Bicycle-sharing system in Seoul, South Korea

Ddareungi (따릉이, the sound of a bicycle bell) is Seoul's bike sharing system, which was set up in 2015. It is also called Seoul Bike in English.

Ddareungi was first introduced in Seoul in October 2015 in select areas on the right bank of the Han River. After a few months, the number of stations reached 150 and 1500 bikes were made available. In 2016, the number of stations increased steadily to cover new districts. As of July 2016, there were about 300 stations and 3000 bikes available, and Seoul mayor Park Won-soon confirmed his intention to increase the number of bikes available to 20,000.

== History ==
The public bicycle rental service in Seoul was started in April 2000. At that time, rental facilities were established in the center of two subway stations in Chang-dong and Yeouido. In 2004, Songpa District was designated as a special bicycle district, and the bicycle-free rental service was operated mainly in the park. In 2008, a full-fledged unmanned service was launched at subway stations and the city.

In November 2007, Seoul announced its bicycle policy, introducing unmanned public bicycles such as Vélib' in Paris. The plan was to build 5102 bicycle stations at an interval of 300m within the bike-dedicated road network area and to have 82,400 bicycles. In October 2008, Seoul again announced the bicycle master plan and confirmed again that it intends to review the introduction of public rental bicycles by 2012. However, both of the presentations focused on the expansion of bicycle roads, and there was no progress in public bicycle rental service throughout the city. At the end of the year, the Seoul Facilities Corporation launched an unmanned rental service for the Cheonggyecheon.

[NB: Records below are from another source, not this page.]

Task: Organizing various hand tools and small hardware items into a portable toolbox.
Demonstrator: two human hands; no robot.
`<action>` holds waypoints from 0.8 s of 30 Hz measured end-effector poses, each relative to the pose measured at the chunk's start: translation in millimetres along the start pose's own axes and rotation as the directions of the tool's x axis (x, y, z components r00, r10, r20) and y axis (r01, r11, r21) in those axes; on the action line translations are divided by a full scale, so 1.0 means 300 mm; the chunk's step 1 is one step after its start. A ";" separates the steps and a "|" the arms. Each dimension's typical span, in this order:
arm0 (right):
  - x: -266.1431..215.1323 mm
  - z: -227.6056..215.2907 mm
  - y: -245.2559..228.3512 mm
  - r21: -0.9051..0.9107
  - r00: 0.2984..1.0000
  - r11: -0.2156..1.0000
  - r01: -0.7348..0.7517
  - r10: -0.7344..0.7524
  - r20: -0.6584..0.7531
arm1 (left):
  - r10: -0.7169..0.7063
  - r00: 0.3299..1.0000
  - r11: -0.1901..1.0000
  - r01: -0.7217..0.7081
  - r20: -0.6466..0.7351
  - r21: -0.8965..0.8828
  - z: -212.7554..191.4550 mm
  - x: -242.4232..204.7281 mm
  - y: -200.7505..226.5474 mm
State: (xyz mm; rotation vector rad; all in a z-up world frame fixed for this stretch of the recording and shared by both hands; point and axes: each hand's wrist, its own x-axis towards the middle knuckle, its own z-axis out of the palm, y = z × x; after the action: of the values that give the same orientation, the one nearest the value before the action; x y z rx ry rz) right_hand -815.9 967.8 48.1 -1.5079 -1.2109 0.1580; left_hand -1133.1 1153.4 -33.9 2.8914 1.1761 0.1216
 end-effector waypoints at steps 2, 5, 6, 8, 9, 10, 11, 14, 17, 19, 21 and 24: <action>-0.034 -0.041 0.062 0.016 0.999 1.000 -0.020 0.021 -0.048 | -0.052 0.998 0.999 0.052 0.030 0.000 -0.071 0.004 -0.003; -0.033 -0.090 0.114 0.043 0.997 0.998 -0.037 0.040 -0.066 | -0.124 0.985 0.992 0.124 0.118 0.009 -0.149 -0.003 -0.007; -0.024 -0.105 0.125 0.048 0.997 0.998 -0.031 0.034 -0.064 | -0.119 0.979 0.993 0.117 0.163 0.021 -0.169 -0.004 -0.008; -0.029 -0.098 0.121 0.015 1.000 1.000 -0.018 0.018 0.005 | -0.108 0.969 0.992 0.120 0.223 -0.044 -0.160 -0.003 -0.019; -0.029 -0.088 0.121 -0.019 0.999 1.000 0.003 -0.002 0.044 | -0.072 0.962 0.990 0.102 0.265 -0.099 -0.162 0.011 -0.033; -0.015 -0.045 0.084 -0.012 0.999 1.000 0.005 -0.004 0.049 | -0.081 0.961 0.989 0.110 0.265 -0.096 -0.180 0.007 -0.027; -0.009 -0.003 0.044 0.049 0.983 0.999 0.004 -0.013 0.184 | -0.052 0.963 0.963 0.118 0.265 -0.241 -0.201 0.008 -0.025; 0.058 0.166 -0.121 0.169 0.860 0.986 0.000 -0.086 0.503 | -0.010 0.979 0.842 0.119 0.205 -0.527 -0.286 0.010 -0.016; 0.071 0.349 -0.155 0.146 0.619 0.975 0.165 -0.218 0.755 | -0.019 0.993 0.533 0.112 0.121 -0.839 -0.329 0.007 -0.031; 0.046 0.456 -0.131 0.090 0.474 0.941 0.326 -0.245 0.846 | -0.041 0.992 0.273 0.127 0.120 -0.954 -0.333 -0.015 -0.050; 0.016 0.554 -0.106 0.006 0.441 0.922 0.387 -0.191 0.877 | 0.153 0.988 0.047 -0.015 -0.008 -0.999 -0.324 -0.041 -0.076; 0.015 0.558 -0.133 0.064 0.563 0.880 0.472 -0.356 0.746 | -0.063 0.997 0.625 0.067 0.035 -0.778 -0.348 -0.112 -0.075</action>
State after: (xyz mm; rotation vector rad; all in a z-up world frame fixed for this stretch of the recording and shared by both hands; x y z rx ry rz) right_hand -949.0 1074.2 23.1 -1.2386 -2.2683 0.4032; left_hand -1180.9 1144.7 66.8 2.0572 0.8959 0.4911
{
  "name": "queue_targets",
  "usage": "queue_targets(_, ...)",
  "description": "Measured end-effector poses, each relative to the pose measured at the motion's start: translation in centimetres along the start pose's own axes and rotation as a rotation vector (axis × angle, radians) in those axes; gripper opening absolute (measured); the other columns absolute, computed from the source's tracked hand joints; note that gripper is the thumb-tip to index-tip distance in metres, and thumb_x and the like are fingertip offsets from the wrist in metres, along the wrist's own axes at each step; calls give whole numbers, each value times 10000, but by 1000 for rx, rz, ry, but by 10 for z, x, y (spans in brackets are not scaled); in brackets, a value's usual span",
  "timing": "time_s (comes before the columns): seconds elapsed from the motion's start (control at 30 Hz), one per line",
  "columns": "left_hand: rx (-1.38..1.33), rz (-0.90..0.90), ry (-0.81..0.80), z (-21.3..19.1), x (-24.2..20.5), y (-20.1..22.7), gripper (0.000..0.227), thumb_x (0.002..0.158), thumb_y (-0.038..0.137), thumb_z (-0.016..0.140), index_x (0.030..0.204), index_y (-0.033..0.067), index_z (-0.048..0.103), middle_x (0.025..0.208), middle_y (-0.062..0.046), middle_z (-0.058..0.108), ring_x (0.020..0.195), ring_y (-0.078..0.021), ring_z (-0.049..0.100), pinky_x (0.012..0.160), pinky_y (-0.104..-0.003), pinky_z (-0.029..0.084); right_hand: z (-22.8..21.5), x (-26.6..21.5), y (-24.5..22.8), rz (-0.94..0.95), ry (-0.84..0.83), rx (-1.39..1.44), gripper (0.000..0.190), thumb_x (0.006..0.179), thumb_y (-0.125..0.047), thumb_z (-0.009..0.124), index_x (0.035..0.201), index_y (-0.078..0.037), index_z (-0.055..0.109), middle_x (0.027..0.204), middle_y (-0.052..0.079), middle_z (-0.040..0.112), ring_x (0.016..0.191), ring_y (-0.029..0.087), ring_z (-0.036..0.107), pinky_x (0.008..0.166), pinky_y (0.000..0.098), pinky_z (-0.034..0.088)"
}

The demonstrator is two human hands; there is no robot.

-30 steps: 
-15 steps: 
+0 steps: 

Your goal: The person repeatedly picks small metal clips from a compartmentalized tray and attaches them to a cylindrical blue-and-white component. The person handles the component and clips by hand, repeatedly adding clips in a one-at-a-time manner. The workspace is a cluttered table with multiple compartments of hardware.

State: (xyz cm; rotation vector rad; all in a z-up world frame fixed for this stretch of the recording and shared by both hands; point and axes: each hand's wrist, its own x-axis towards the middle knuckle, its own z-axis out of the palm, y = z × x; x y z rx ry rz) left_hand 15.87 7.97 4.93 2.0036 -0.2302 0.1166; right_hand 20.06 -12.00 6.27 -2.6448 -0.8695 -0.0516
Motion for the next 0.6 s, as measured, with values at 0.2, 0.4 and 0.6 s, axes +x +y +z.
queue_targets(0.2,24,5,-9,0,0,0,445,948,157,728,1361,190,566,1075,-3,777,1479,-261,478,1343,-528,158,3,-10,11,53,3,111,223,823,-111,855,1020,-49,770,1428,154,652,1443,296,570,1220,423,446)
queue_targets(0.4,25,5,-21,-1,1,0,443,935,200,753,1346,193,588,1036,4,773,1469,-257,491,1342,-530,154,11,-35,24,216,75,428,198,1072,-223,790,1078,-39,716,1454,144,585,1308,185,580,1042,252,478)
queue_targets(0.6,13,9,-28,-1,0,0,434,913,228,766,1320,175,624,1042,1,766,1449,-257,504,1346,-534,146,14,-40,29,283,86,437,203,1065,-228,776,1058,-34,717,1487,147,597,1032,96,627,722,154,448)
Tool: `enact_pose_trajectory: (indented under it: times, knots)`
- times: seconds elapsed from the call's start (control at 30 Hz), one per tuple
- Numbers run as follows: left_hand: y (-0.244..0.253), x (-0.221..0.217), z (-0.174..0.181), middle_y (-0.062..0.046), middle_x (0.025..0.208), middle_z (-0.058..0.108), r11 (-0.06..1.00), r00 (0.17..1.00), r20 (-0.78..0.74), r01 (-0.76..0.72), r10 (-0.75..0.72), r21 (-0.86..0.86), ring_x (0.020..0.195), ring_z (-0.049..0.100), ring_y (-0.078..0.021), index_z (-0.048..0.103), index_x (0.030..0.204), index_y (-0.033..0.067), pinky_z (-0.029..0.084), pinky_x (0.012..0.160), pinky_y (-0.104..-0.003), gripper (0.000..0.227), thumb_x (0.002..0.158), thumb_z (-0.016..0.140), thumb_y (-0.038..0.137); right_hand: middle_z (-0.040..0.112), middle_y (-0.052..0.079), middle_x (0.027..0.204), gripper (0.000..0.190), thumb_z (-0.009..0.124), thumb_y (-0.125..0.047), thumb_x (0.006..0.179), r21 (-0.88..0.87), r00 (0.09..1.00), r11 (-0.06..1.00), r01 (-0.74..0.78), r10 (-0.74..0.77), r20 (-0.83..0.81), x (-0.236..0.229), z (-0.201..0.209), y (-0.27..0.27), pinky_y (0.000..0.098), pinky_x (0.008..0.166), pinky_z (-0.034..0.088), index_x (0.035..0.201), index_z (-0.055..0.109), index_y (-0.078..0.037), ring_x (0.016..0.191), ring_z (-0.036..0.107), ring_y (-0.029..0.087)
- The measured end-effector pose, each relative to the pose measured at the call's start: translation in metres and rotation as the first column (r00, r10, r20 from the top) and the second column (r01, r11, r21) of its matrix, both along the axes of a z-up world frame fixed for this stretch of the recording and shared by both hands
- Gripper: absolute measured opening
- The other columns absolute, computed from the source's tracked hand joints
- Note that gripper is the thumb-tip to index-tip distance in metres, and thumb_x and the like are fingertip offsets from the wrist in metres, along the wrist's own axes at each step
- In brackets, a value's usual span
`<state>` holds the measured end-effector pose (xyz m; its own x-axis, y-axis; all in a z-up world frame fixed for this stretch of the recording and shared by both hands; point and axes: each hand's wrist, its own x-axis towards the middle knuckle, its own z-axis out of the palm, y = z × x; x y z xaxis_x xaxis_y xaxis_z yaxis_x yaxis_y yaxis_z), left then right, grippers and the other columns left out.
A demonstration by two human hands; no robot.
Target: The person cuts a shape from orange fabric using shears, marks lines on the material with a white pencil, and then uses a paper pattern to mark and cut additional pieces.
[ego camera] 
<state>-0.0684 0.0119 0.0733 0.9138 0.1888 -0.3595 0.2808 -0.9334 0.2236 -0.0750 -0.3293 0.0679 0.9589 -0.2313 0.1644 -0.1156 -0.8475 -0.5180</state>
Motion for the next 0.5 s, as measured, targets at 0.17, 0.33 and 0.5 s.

In September 17, 2009, Mayor Oh Se-hoon, who traveled to Montreal, officially announced that he would introduce ‘a bicycle taxi (named at the time)’, a public bicycle system that can be used anywhere in Seoul, similar to Montreal's BIXI. He said, "It will be difficult to introduce it immediately, but it can be fully introduced after piloting in 2011 for the city's bicycle road construction plan."

Ddareungi "Transfer Miles": It is a service that accumulates mileage by using Ddareungi in 30 minutes before and after public transportation. However, it applies when Ttareung purchases a 365-day pass.